Display list question

I’m trying to design a reasonably high-performance OpenGL wrapper for a specific geometry-once, render-many case.

Past experience has shown me that on NVIDIA hardware at least, display lists can be faster than VBOs. So I thought I’d arrange things so that geometry always gets “baked” into a display list when it’s specified, using vertex arrays. I figure I can upgrade those to VBOs easily enough later if speed testing shows a benefit.

However, I’ve gotten a bit rusty, and there are a few issues about display lists I don’t recall. I know glVertexPointer and glEnableClientState don’t get added to display lists. Do I need to therefore reset those each time I glCallList(), or will the display list figure out how to compile in the relevant information?

I’m particularly interested as it affects glPrimitiveRestartIndexNV(), which also does not get added into display lists.

no, all vertex/index data is dereferenced at compile time.
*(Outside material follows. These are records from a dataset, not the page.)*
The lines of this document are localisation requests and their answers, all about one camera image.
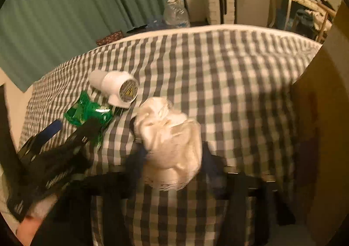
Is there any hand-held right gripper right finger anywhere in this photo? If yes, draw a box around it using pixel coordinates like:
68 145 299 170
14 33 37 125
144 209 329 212
200 142 296 246

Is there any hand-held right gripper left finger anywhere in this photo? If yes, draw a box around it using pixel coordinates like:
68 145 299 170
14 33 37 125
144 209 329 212
33 148 149 246

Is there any white plug-in device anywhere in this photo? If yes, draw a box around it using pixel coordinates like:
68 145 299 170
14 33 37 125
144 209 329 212
89 70 139 109

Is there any brown cardboard box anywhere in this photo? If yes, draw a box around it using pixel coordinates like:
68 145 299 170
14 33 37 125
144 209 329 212
289 0 349 246

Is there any brown patterned bag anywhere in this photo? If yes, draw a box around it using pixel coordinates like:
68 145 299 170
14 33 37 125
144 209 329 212
96 31 126 46

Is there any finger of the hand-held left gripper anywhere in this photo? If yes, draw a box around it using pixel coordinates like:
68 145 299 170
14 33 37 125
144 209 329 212
19 119 63 159
63 118 101 154

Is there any white garment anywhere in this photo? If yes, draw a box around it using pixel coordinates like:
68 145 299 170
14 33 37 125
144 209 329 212
304 9 333 31

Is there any white suitcase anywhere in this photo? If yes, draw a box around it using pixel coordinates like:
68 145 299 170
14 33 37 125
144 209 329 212
203 0 235 26

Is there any white cloth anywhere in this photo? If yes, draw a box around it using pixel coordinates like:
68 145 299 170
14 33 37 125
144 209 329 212
132 97 204 191

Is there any green plastic bottle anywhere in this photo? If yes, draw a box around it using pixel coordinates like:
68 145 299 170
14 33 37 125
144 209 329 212
64 91 115 147

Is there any grey checked blanket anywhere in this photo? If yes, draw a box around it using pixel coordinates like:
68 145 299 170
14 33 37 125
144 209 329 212
19 29 322 246

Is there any blue plastic bag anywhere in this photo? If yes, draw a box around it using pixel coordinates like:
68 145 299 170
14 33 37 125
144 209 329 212
146 18 167 30

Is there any large clear water bottle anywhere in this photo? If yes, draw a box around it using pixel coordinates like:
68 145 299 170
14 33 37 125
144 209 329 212
163 0 190 28

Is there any black bag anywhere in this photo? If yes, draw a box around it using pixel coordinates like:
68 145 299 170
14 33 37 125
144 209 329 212
126 25 149 35

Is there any teal curtain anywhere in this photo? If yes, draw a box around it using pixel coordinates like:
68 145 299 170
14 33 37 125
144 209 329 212
0 0 186 92

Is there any person's left forearm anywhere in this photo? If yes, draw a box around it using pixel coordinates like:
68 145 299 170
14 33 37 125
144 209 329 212
15 194 59 245

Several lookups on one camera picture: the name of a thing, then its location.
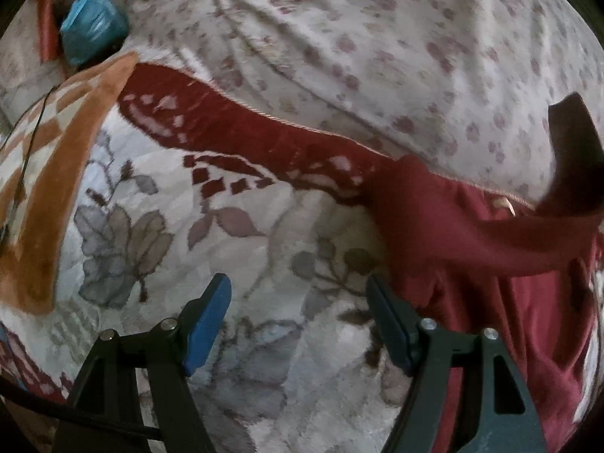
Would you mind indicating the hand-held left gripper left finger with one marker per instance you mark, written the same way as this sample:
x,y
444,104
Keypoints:
x,y
208,325

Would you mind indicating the dark red garment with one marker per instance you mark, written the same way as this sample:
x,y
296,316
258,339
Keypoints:
x,y
476,264

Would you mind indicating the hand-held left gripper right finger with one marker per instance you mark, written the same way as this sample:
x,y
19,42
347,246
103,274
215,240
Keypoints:
x,y
390,325

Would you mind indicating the white floral blanket red border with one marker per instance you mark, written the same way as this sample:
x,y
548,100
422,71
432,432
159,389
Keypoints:
x,y
198,264

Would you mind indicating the blue plastic packet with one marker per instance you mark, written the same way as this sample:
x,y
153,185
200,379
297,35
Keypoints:
x,y
92,23

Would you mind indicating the pink flowered bed sheet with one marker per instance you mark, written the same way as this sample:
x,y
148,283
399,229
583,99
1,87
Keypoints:
x,y
358,42

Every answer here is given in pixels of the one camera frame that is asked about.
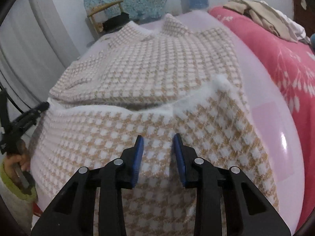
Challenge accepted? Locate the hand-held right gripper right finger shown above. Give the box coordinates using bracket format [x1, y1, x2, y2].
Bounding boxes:
[173, 133, 291, 236]

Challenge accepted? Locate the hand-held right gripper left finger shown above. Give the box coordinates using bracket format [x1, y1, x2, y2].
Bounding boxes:
[31, 136, 144, 236]

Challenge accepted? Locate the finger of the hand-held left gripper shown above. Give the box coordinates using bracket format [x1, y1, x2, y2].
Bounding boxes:
[10, 101, 50, 134]

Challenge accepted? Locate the beige white houndstooth coat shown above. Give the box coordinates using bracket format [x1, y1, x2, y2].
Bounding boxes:
[28, 13, 280, 236]

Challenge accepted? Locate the person's left forearm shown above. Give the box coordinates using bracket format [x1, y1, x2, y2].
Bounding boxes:
[0, 162, 38, 229]

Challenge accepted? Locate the pile of beige clothes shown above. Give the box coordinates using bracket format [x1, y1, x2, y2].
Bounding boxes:
[223, 0, 310, 45]

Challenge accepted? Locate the person's left hand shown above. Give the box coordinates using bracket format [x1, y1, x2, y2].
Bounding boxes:
[5, 141, 31, 175]

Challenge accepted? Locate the white curtain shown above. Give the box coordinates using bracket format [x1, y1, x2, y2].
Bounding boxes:
[0, 0, 94, 118]

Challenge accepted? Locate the bed with pink sheet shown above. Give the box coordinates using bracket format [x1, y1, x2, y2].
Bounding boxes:
[81, 10, 306, 236]

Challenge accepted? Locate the wooden chair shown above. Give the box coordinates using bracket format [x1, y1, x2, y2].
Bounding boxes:
[87, 0, 125, 40]

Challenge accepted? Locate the black bag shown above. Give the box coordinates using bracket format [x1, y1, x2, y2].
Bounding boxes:
[102, 12, 130, 32]

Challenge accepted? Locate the pink floral blanket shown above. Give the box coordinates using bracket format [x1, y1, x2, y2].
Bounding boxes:
[208, 6, 315, 231]

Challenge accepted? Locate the brown wooden door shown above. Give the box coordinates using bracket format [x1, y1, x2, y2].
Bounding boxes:
[293, 0, 315, 35]

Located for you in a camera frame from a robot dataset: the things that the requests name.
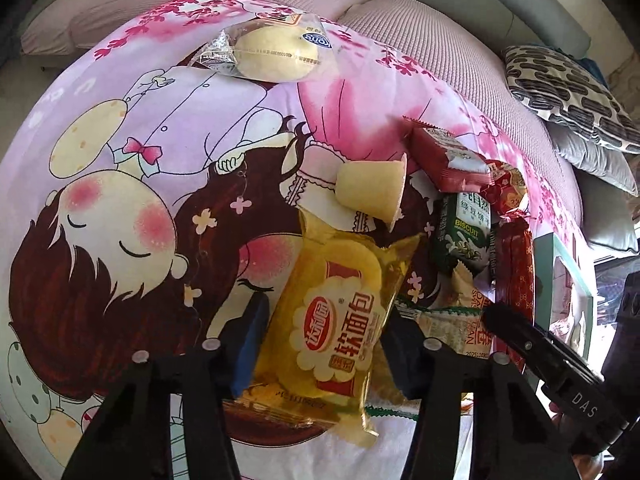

You can delete your data once you hit glEndList. glCallList will then draw the data that was dereferenced at compile time.
This is one of the reasons dlists are so fast - they don’t rely on how you laid out your data when they’re rendered. They copy your data and optimise it to hell and back. It doesn’t even stop there. Depending on the way you call your display lists, they can do other things at render time, such as split/merge display lists. Wonderful mechanism. Depreciated though. Go figure.

Oh, bare in mind that ATI/AMD consumer cards (non-workstation) have a crippled display list compiler in order to sell more workstation cards to markets that use display lists (ie. data driven apps - not heavily pre-processed and packed game-like apps). Again, go figure.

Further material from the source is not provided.